[<prev] [next>] [<thread-prev] [thread-next>] [day] [month] [year] [list]
Message-ID: <CA+mtBx-N1bQW8vscQf1-h=C0cmtTc2gG3ka+ixs1AMt7cP-Z_Q@mail.gmail.com>
Date: Fri, 6 Feb 2015 14:21:29 -0800
From: Tom Herbert <therbert@...gle.com>
To: Eric Dumazet <eric.dumazet@...il.com>
Cc: David Miller <davem@...emloft.net>,
netdev <netdev@...r.kernel.org>, Ying Cai <ycai@...gle.com>,
Willem de Bruijn <willemb@...gle.com>
Subject: Re: [PATCH net-next] net: rfs: add hash collision detection
On Fri, Feb 6, 2015 at 12:59 PM, Eric Dumazet <eric.dumazet@...il.com> wrote:
> From: Eric Dumazet <edumazet@...gle.com>
>
> Receive Flow Steering is a nice solution but suffers from
> hash collisions when a mix of connected and unconnected traffic
> is received on the host, when flow hash table is populated.
>
> Also, clearing flow in inet_release() makes RFS not very good
> for short lived flows, as many packets can follow close().

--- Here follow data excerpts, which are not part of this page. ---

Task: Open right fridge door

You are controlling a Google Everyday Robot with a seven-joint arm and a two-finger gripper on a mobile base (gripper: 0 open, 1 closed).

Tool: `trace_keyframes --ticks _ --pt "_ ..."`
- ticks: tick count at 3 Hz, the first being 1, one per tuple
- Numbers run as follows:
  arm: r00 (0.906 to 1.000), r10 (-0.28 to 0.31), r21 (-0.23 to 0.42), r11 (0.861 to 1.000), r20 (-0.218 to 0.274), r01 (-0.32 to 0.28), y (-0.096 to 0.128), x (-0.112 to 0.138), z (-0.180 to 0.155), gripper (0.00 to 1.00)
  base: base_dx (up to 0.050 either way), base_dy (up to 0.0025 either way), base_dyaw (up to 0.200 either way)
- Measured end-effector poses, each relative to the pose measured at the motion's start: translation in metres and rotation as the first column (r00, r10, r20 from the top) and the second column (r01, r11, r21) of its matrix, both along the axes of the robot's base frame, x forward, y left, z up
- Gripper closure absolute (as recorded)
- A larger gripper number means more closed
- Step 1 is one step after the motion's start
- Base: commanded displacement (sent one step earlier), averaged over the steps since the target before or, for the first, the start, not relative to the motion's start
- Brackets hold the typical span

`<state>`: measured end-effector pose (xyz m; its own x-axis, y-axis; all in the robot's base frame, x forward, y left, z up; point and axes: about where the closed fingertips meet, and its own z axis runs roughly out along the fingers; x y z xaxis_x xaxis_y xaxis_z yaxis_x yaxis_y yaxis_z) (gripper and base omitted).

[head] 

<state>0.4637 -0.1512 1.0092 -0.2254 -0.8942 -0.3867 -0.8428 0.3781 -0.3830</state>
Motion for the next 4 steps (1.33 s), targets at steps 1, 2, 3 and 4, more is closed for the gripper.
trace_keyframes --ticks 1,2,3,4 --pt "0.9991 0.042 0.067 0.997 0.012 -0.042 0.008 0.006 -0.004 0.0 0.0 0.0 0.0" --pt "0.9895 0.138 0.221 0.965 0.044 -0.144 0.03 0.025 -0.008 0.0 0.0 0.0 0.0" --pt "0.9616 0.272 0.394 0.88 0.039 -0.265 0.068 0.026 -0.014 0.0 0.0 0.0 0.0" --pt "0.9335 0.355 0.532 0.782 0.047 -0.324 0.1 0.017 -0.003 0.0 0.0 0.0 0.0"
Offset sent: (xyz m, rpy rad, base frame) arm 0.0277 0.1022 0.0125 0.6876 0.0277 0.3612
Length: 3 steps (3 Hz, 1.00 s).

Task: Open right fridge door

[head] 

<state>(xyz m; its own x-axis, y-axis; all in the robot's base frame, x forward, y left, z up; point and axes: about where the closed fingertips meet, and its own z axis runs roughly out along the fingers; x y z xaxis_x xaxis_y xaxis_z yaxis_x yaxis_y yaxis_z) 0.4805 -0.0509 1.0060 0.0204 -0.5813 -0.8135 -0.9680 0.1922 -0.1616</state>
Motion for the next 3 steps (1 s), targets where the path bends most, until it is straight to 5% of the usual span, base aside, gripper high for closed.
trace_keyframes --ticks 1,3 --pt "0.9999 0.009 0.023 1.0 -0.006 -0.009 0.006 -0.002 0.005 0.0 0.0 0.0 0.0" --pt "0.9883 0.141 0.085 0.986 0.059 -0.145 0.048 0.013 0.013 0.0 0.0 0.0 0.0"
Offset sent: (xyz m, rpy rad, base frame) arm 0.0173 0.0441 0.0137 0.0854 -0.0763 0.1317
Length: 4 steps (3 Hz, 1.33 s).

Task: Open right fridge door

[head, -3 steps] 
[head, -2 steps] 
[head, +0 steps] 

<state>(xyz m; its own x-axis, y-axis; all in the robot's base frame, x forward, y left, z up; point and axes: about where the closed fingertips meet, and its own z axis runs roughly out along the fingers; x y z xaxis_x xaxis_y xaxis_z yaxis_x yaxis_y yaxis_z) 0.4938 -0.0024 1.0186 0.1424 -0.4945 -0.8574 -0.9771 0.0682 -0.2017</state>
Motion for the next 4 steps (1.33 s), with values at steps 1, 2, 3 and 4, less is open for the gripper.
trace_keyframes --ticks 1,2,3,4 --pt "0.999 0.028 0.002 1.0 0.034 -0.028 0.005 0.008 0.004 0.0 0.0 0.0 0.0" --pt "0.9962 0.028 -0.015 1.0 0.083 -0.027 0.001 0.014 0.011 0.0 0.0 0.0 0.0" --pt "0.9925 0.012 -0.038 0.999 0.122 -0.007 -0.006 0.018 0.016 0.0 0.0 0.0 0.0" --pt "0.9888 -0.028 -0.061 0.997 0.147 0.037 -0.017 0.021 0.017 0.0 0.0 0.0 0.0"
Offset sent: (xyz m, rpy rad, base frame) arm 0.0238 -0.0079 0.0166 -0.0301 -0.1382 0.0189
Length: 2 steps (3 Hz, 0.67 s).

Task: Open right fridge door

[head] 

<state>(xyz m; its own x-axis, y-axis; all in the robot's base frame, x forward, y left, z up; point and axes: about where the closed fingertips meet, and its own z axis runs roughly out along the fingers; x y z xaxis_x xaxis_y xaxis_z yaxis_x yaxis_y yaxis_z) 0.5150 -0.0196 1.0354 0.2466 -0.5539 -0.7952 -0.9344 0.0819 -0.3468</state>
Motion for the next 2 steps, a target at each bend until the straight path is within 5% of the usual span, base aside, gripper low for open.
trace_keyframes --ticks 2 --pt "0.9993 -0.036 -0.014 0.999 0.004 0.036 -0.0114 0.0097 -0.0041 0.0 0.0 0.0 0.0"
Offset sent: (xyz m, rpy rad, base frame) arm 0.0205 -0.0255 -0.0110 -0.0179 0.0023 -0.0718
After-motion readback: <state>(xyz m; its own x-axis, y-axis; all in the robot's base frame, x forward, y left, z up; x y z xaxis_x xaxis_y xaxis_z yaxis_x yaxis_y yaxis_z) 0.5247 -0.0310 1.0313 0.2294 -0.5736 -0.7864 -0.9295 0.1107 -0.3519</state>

> (FIN , ACK packets, ...)
>
> This patch extends the information stored into global hash table
> to not only include cpu number, but upper part of the hash value.
>
> I use a 32bit value, and dynamically split it in two parts.
>
> For host with less than 64 possible cpus, this gives 6 bits for the
> cpu number, and 26 (32-6) bits for the upper part of the hash.
>
> Since hash bucket selection use low order bits of the hash, we have
> a full hash match, if /proc/sys/net/core/rps_sock_flow_entries is big
> enough.
>
> If the hash found in flow table does not match, we fallback to RPS (if
> it is enabled for the rxqueue).
>
> This means that a packet for an non connected flow can avoid the
> IPI through a unrelated/victim CPU.
>
> This also means we no longer have to clear the table at socket
> close time, and this helps short lived flows performance.
>
Acked-by: Tom Herbert <therbert@...gle.com>
Eric, looks awesome! Can you share any performance numbers?
Thanks,
Tom
> Signed-off-by: Eric Dumazet <edumazet@...gle.com>
> ---
> drivers/net/tun.c | 5 ---
> include/linux/netdevice.h | 34 ++++++++++++------------
> include/net/sock.h | 24 -----------------
> net/core/dev.c | 48 +++++++++++++++++++----------------
> net/core/sysctl_net_core.c | 2 -
> net/ipv4/af_inet.c | 2 -
> 6 files changed, 47 insertions(+), 68 deletions(-)
>
> diff --git a/drivers/net/tun.c b/drivers/net/tun.c
> index ad7d3d5f3ee5..857dca47bf80 100644
> --- a/drivers/net/tun.c
> +++ b/drivers/net/tun.c
> @@ -256,7 +256,6 @@ static void tun_flow_delete(struct tun_struct *tun, struct tun_flow_entry *e)
> {
> tun_debug(KERN_INFO, tun, "delete flow: hash %u index %u\n",
> e->rxhash, e->queue_index);
> - sock_rps_reset_flow_hash(e->rps_rxhash);
> hlist_del_rcu(&e->hash_link);
> kfree_rcu(e, rcu);
> --tun->flow_count;
> @@ -373,10 +372,8 @@ unlock:
> */
> static inline void tun_flow_save_rps_rxhash(struct tun_flow_entry *e, u32 hash)
> {
> - if (unlikely(e->rps_rxhash != hash)) {
> - sock_rps_reset_flow_hash(e->rps_rxhash);
> + if (unlikely(e->rps_rxhash != hash))
> e->rps_rxhash = hash;
> - }
> }
>
> /* We try to identify a flow through its rxhash first. The reason that
> diff --git a/include/linux/netdevice.h b/include/linux/netdevice.h
> index ce784d5018e0..ab3b7cef4638 100644
> --- a/include/linux/netdevice.h
> +++ b/include/linux/netdevice.h
> @@ -644,39 +644,39 @@ struct rps_dev_flow_table {
> /*
> * The rps_sock_flow_table contains mappings of flows to the last CPU
> * on which they were processed by the application (set in recvmsg).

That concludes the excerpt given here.